Every year, thousands of fires engulf forests, grasslands and moors across Europe. In 2018, more than 204,861 hectares of land were left burnt in Europe and other countries around the Mediterranean, while the previous year wildfires destroyed over 1.2 million hectares. Blazes in the Arctic in June 2020 set a new record in carbon emissions in 18 years of monitoring.
As the trees, shrubs, grass and peat are engulfed by these fires, huge quantities of smoke, soot and other pollutants are released into the air. With large fires, the smoke can rise many kilometres into the stratosphere and spread across entire regions, causing air pollution in areas far away from where the flames are.
“In the eastern Mediterranean we get smoke that blows down from forest fires in Russia and when it happens there is just hazy smoke everywhere,” said Athanasios Nenes, an atmospheric chemist at the Institute of Chemical Engineering Sciences in Patras, Greece. “It can be quite dramatic. They are affecting air quality over entire regions or parts of continents.”
Nenes is the principal investigator of the PyroTRACH project, which is studying how emissions from wildfires change in the atmosphere and the impact this has on human health and climate.
Globally, wildfire smoke is estimated to cause over 339,000 premature deaths a year – far more than those who lose their lives directly in these blazes.
The PyroTRACH researchers are using a special environmental chamber in the laboratory that replicates the conditions found in the atmosphere. They then generate fresh smoke samples by burning different types of plant material, which are allowed to “age” in the chamber.
Over time Nenes and his team have been able to see how the chemistry of the particles in the smoke changes when exposed to the atmosphere, sunlight and darkness.
“We are trying to understand the lifetime of smoke in the atmosphere and how it chemically evolves,” said Nenes. “We want to characterise the impacts it will have on human health and the climate. Does it become more toxic (with age), or have a greater (warming) effect on the climate (than currently thought), or supply more nutrients to ecosystems when it falls back to the ground?”
One of the key findings the team has made since the five-year project began in 2017, is that particles released from burning vegetation in forest fires become more toxic over time.
While in the air the smoke particles chemically react with trace radicals – molecules with unpaired electrons – to undergo a process known as oxidation. This converts the compounds in the smoke particles into highly reactive compounds. When they are breathed in, these reactive compounds – known as free radicals – can damage cells and tissues in the body.
“We know that breathing in smoke when you are close to a fire is not good, but we have seen that over time it gets worse – up to four times more toxic a day down the road,” said Nenes, referring to some of their experiment results. “These results show smoke samples taken from the air more than five hours after they were released from a fire, were twice as toxic than when they were first released and as they aged further in the laboratory the toxicity increased to four times the original levels.”
‘People might not even be aware they are breathing in the fumes from a faraway forest fire, but it will be affecting their health.’
Reactive compounds from wildfire smoke are thought to have a number of short and long-term health effects, such as making people more prone to infections, bringing on breathing difficulties and leaving some people more prone to heart attacks.
“At the same time the smoke particles also contain carcinogens, which also oxidise and become more carcinogenic, increasing the risk of cancers,” said Nenes.
This increase in toxicity is a particular concern as smoke from large wildfires is known to travel across whole continents and even oceans.

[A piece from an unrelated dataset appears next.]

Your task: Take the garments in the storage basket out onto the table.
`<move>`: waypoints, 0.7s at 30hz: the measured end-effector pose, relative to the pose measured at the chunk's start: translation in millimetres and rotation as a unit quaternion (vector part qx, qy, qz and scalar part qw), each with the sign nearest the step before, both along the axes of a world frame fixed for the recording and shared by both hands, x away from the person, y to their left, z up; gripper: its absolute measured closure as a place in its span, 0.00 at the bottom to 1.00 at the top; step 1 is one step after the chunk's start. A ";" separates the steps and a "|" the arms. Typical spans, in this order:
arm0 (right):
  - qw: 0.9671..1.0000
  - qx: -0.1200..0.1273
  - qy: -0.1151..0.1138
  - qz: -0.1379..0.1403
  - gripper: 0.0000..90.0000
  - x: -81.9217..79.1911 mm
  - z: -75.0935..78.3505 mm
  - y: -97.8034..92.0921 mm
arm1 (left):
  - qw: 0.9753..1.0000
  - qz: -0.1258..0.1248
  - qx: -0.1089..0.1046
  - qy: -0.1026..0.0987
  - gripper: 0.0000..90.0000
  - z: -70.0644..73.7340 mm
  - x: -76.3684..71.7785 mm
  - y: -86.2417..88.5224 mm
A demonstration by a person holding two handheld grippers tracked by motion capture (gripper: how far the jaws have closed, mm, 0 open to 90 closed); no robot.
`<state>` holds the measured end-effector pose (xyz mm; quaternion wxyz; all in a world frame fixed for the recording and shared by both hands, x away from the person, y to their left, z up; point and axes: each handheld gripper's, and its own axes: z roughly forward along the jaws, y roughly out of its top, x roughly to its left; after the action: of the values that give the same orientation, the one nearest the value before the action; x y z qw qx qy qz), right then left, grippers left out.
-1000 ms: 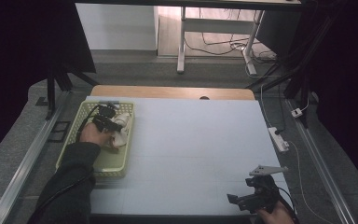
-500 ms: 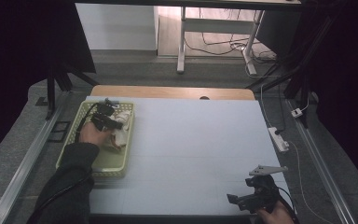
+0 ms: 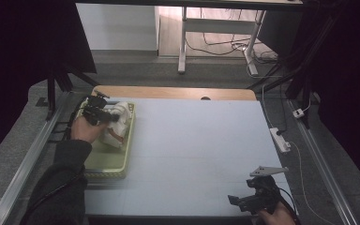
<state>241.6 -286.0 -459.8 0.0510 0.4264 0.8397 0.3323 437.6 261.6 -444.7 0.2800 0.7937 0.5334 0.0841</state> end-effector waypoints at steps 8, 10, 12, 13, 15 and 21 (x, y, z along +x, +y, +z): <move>1.000 -0.001 0.001 0.001 0.01 0.1 0.0 0.2 | 1.000 -0.014 -0.009 -0.015 0.78 26.2 -5.6 3.1; 1.000 -0.001 0.002 0.001 0.01 0.1 0.0 0.2 | 1.000 -0.019 -0.012 -0.017 0.78 32.4 -6.6 3.7; 1.000 -0.001 0.002 0.001 0.01 0.1 0.0 0.2 | 0.999 -0.028 -0.014 -0.016 0.78 38.4 -7.0 4.3; 1.000 -0.001 0.003 0.001 0.01 0.1 0.0 0.3 | 0.999 -0.031 -0.015 -0.015 0.78 41.4 -7.1 4.4; 1.000 -0.001 0.003 0.001 0.01 0.1 -0.1 0.3 | 0.999 -0.033 -0.015 -0.018 0.78 47.3 -7.8 4.2; 1.000 -0.002 0.002 0.002 0.01 0.2 -0.2 0.5 | 0.999 -0.037 -0.016 -0.028 0.78 64.2 -9.9 5.0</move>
<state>241.8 -285.5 -460.0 0.0498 0.4255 0.8413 0.3297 427.7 266.6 -380.5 0.3103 0.8059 0.4966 0.0873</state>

Smoke billowing from forest fires in Alberta, Canada, for example, was tracked as spreading down the east coast of the US, across the Atlantic and into Europe in 2019. Similarly, smoke from the recent devastating fires in Australia engulfed South America and pollution from wildfires in Siberia have spread to western Canada and the US.
This means that large wildfires can have dramatic impacts on the air quality and visibility in cities far away from the source of the smoke, which can then make urban air pollution worse, increasing the risk of health problems and deaths among those living there.
Nenes hopes that characterising the pollution from wildfires and domestic woodburning could help to improve climate change models as some of the soot released by fires – known as brown carbon – plays a considerable role in absorbing heat from the sun, and makes global warming worse.
Knowing how much of this brown carbon is produced in wildfires and domestic woodburning would allow climate scientists to make better predictions.
With climate models already showing that wildfires are likely to become more common and intense as global temperatures increase, the smoke they produce could pose an even greater risk to human health and the environment.